• WHAT YOU NEED TO DO
Scan the entries for the word "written", and copy every line where it appears.

• PROVIDED DATA
:::::

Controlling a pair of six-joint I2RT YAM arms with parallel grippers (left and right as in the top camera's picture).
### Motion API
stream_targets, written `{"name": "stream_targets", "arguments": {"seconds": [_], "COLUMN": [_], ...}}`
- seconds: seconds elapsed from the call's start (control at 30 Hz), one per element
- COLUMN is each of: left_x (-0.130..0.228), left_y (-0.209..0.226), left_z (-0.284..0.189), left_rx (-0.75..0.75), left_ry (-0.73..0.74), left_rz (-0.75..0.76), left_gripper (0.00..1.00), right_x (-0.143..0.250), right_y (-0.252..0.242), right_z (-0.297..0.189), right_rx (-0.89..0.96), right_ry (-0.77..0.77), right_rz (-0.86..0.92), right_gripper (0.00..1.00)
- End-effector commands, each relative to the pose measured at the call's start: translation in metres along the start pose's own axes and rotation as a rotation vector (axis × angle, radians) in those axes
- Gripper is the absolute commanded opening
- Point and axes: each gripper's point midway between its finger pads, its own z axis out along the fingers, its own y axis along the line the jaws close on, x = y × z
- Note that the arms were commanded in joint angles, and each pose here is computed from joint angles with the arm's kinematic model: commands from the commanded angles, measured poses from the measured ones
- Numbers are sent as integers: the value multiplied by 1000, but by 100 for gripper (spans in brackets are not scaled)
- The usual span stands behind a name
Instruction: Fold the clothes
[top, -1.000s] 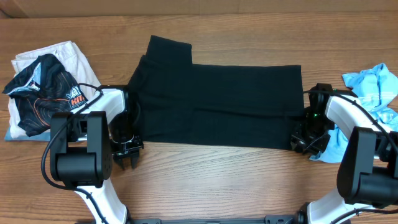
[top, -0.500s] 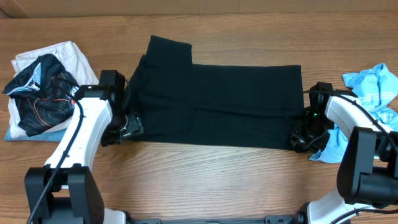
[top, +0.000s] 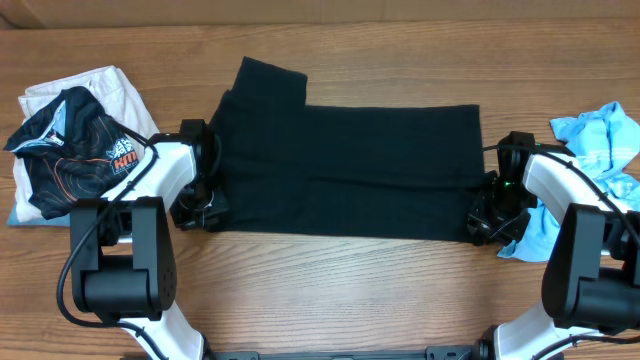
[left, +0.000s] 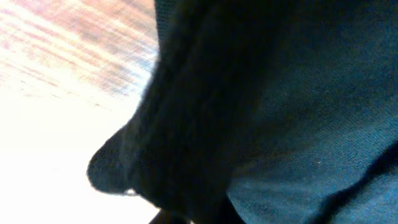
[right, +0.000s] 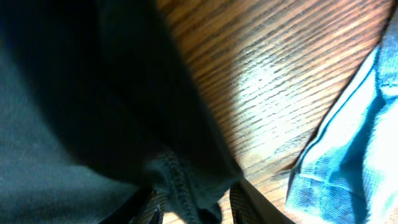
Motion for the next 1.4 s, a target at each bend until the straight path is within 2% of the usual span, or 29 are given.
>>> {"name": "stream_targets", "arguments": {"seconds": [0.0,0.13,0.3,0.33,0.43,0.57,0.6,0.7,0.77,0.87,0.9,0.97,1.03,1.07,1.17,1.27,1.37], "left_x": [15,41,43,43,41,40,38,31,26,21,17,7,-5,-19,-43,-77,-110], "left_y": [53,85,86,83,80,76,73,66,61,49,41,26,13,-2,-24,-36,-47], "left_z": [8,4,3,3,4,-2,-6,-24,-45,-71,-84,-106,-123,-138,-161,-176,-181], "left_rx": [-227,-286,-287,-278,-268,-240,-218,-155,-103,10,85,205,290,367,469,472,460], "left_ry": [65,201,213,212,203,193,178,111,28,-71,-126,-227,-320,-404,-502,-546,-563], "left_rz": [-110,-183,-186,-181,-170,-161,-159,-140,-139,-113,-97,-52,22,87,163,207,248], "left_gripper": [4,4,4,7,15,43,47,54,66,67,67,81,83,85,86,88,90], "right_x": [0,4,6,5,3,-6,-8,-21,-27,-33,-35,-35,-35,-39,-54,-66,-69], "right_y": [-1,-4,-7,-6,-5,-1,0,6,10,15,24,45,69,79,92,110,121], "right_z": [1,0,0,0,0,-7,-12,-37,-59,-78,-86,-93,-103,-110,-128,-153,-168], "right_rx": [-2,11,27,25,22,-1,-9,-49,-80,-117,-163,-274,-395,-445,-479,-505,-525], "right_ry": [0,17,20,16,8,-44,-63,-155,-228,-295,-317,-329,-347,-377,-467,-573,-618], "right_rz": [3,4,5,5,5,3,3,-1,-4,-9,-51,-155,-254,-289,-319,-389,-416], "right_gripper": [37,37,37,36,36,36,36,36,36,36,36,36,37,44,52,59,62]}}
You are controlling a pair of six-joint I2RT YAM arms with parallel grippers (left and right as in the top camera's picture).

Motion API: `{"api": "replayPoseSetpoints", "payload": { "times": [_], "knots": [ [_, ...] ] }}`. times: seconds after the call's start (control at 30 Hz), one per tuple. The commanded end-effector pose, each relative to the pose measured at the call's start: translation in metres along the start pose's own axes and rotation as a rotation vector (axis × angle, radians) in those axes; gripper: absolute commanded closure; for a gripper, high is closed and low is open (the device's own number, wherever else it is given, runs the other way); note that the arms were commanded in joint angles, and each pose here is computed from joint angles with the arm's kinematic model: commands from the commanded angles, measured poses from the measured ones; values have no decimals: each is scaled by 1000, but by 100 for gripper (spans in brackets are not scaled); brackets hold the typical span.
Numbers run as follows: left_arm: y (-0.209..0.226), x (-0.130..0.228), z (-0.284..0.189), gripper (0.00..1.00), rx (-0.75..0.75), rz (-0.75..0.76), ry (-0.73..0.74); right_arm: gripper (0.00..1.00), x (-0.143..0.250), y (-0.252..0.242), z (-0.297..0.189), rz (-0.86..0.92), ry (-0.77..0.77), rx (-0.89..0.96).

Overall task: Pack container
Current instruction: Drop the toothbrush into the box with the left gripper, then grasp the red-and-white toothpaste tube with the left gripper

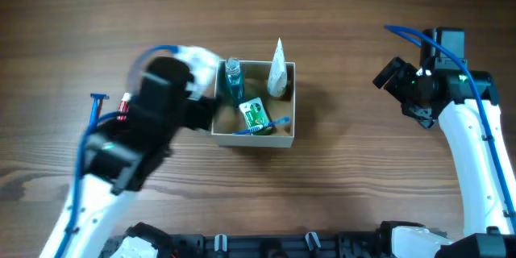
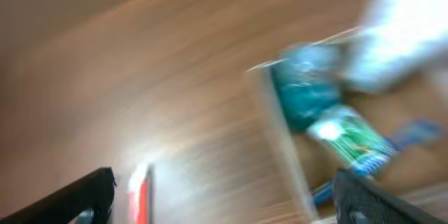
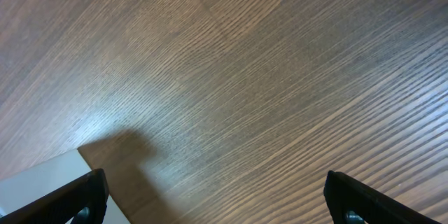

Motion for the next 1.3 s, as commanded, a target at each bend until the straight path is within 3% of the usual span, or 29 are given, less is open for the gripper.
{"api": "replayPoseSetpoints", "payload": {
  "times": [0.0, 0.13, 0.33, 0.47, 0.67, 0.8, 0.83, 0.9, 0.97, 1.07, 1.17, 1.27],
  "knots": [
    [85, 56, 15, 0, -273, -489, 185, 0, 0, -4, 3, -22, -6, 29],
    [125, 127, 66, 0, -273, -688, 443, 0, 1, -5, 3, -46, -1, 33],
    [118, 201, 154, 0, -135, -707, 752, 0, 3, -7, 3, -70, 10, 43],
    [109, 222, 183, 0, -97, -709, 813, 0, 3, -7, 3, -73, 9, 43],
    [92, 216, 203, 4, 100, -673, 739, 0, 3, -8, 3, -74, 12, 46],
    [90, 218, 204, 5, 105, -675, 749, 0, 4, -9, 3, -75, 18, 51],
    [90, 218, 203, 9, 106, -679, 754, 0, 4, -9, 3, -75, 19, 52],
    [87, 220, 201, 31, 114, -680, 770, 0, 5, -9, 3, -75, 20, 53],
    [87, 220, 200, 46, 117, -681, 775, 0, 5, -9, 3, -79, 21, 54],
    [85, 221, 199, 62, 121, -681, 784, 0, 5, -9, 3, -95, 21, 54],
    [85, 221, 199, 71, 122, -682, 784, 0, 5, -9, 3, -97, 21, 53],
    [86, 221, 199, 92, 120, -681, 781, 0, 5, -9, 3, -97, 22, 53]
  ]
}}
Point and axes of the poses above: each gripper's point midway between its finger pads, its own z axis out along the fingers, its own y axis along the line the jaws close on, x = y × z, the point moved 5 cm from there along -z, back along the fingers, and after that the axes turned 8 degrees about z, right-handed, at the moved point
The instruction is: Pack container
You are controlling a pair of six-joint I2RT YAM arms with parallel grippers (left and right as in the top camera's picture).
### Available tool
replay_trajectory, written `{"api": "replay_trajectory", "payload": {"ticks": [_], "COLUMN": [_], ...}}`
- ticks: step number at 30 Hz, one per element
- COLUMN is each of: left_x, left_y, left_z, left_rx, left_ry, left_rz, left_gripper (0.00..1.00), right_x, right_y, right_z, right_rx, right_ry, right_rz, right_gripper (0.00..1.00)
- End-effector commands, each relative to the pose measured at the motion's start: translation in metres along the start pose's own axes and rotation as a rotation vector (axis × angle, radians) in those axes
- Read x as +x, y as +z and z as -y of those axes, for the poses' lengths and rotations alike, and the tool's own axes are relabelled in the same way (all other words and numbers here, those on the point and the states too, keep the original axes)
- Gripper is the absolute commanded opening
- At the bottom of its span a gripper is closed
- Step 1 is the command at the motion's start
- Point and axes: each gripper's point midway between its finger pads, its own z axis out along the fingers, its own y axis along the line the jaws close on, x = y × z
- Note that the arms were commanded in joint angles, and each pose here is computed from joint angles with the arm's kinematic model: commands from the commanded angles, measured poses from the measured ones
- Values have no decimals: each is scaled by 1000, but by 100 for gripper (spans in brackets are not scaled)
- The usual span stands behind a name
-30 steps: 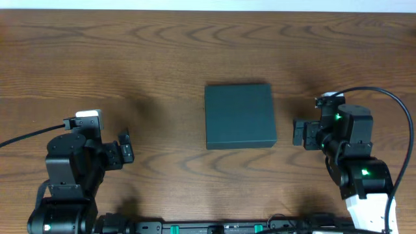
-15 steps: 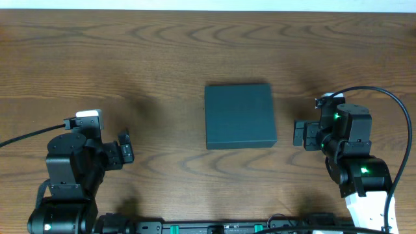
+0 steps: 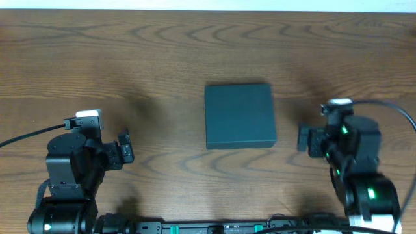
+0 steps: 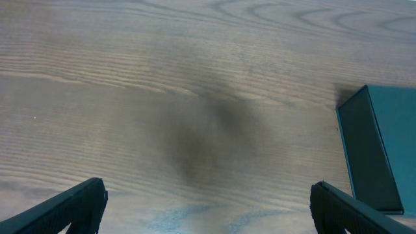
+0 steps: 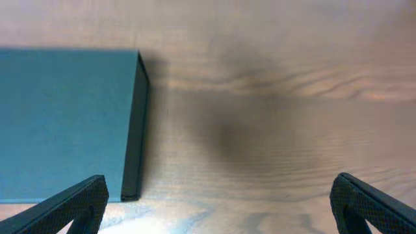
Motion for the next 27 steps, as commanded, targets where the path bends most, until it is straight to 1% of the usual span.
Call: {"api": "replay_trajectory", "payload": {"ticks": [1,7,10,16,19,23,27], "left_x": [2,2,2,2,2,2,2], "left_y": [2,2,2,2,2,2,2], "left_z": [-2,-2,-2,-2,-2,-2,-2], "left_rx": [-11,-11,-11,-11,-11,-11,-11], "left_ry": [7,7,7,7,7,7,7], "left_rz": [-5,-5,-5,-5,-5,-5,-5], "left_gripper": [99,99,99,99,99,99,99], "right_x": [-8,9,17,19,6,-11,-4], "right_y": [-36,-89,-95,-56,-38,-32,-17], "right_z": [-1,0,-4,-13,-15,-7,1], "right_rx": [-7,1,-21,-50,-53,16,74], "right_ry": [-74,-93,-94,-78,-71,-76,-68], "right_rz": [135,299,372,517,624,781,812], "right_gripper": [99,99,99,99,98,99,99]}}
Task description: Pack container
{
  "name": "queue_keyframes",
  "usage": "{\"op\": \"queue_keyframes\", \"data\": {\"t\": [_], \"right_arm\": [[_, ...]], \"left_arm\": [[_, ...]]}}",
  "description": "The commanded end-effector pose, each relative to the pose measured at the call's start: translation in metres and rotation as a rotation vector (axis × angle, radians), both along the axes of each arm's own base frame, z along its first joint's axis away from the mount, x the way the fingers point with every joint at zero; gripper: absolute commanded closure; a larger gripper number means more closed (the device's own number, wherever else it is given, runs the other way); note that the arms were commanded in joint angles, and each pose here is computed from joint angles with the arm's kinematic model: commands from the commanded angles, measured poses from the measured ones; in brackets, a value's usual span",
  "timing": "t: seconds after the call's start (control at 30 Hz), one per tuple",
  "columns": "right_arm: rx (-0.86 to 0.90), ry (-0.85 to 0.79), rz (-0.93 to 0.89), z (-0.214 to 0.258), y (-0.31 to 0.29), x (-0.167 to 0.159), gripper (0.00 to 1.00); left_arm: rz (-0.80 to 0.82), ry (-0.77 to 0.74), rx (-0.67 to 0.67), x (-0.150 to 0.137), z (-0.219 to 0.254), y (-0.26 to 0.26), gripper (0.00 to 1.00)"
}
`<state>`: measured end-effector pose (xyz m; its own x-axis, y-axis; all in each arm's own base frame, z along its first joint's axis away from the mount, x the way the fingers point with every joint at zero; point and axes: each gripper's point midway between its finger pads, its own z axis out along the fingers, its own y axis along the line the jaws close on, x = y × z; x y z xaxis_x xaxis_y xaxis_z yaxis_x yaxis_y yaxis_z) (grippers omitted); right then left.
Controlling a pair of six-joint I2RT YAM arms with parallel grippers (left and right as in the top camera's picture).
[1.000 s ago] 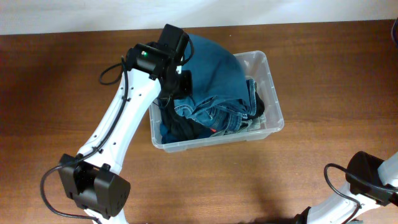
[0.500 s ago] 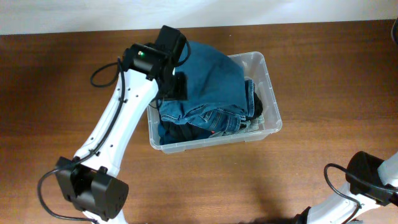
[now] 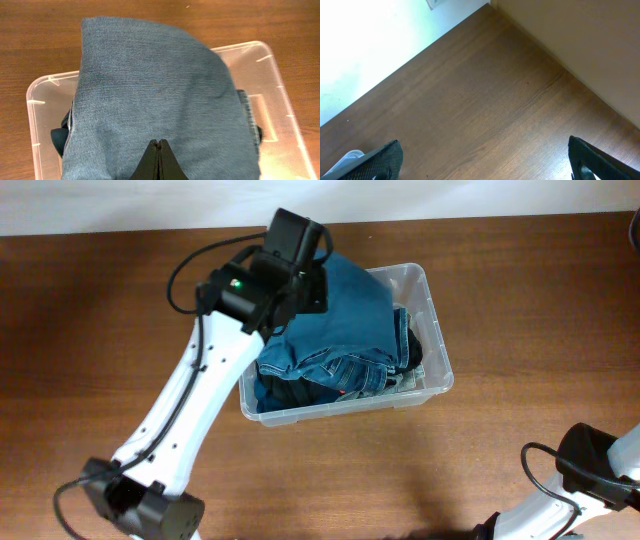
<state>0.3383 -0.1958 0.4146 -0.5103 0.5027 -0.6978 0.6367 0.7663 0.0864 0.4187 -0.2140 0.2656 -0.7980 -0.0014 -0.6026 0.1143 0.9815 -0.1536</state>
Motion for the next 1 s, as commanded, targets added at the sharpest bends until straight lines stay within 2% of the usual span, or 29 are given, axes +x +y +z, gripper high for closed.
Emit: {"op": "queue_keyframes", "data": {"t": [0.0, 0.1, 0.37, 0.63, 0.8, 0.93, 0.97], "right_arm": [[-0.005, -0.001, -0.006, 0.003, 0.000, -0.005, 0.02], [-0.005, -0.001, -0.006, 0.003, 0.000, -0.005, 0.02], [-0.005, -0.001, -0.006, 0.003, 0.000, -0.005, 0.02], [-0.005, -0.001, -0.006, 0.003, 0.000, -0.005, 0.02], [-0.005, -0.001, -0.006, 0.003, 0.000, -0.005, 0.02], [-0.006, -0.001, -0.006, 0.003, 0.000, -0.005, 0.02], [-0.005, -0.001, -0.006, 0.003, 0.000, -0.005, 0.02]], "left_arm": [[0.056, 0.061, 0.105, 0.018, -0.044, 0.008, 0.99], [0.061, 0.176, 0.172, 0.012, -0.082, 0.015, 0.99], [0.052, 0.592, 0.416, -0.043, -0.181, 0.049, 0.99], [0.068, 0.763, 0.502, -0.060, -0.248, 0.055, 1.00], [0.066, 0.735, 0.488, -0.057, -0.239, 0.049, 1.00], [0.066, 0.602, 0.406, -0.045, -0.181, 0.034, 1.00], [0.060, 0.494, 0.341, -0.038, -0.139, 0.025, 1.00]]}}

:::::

• RESPONSE AREA
stream_targets, written `{"name": "stream_targets", "arguments": {"seconds": [_], "COLUMN": [_], ...}}`
replay_trajectory, written `{"api": "replay_trajectory", "payload": {"ticks": [_], "COLUMN": [_], ...}}`

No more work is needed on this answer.